Tuesday, August 6, 2013
"Catholic Conservatives and the Republican Party" and libertarianism (again!)
Here is a post, at "ReligiousLeftLaw," by MOJ-friend Steve Shiffrin. The post follows up on an essay by Rusty Reno, the editor of First Things, called "Our Challenges." Steve's political priors and premises are not -- at least, some of them are not -- mine, but I'm interested in the exchange not for what it says about the Democratic and Republican parties, or about the "which party should Catholics support?" question, but because of the interesting, shared concern (shared, that is, by Reno and Shiffrin) for "libertarian excesses." (Such "excesses" exist, of course, in both of America's major parties.) And, in recent days, an entertaining, even if not edifying, public debate -- involving Rand Paul, Chris Christie, George Will, and others -- about "libertarianism" and its alleged dangers.

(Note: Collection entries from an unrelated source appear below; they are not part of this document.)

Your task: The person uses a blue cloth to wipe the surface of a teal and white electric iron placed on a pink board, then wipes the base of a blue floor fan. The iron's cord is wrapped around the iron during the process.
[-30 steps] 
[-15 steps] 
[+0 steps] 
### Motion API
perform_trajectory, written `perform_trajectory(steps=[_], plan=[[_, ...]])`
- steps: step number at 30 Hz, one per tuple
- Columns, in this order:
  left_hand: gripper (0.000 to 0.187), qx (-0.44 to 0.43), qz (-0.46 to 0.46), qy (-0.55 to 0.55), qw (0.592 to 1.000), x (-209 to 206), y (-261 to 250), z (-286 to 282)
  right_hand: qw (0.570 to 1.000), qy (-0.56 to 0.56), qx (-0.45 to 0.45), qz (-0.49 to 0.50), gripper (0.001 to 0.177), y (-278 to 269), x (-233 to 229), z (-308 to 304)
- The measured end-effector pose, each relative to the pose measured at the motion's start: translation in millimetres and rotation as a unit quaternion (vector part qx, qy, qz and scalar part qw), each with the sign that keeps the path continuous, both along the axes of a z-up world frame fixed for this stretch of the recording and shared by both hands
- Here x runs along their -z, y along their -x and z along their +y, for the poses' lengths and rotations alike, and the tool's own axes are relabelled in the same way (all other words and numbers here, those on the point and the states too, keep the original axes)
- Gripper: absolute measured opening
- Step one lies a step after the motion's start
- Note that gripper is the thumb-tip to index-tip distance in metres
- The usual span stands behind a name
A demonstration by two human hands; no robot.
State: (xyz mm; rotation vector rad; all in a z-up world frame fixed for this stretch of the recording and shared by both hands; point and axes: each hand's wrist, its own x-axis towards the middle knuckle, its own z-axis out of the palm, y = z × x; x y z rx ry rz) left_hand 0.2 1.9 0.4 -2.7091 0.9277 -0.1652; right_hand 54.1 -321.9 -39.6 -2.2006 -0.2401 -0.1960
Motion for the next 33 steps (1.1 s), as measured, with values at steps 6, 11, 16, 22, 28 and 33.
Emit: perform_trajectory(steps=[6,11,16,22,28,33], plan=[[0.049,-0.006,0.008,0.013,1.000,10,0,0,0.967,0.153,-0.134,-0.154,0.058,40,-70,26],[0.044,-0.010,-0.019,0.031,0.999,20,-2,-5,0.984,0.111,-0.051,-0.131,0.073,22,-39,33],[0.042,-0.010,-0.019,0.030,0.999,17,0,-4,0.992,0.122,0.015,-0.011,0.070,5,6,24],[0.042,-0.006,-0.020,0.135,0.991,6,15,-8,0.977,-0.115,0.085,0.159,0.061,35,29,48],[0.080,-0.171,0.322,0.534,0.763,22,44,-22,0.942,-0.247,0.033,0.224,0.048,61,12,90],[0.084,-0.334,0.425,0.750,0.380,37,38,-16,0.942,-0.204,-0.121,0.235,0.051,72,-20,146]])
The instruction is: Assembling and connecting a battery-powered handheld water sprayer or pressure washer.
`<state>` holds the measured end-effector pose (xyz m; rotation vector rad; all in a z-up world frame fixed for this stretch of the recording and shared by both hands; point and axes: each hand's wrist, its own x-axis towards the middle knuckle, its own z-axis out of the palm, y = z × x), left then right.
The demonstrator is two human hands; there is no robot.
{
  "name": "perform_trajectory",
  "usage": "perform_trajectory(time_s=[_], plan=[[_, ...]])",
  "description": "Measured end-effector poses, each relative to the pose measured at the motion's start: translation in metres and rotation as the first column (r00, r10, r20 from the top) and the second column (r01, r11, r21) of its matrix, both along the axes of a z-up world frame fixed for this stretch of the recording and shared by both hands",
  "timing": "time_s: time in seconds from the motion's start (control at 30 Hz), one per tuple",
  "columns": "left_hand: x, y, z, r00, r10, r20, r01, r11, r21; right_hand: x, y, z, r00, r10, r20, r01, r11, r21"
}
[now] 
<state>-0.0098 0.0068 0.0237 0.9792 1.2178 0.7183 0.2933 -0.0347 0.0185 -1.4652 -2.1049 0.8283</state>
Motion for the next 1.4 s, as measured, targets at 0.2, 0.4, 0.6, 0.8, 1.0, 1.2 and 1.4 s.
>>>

For purposes of Mirror of Justice's mission -- i.e., "developing a Catholic Legal Theory" -- it seems important to consider working through the important and difficult question, "to what extent and in what way should our positive laws be 'libertarian'?" The quick response, "they shouldn't be" seems wrong, for the usual Aquinas / Murray reasons. Catholicism proposes -- at the heart of the Church's social teachings -- an account of the person that is in tension, to be sure, with the premises that inform some versions of libertarianism. We are all familiar with these points of tension. At the same time, and as Prof. Patrick Clark discussed not long ago at the Catholic Moral Theology blog, there are important and valuable ways in which "libertarianism" -- or a libertarian sensibility -- can check and constrain statism, monism, collectivism, and the like. Identifying those ways and implementing them in prudent ways that support rather than undermine the Gospel's moral anthropology -- that's the challenge.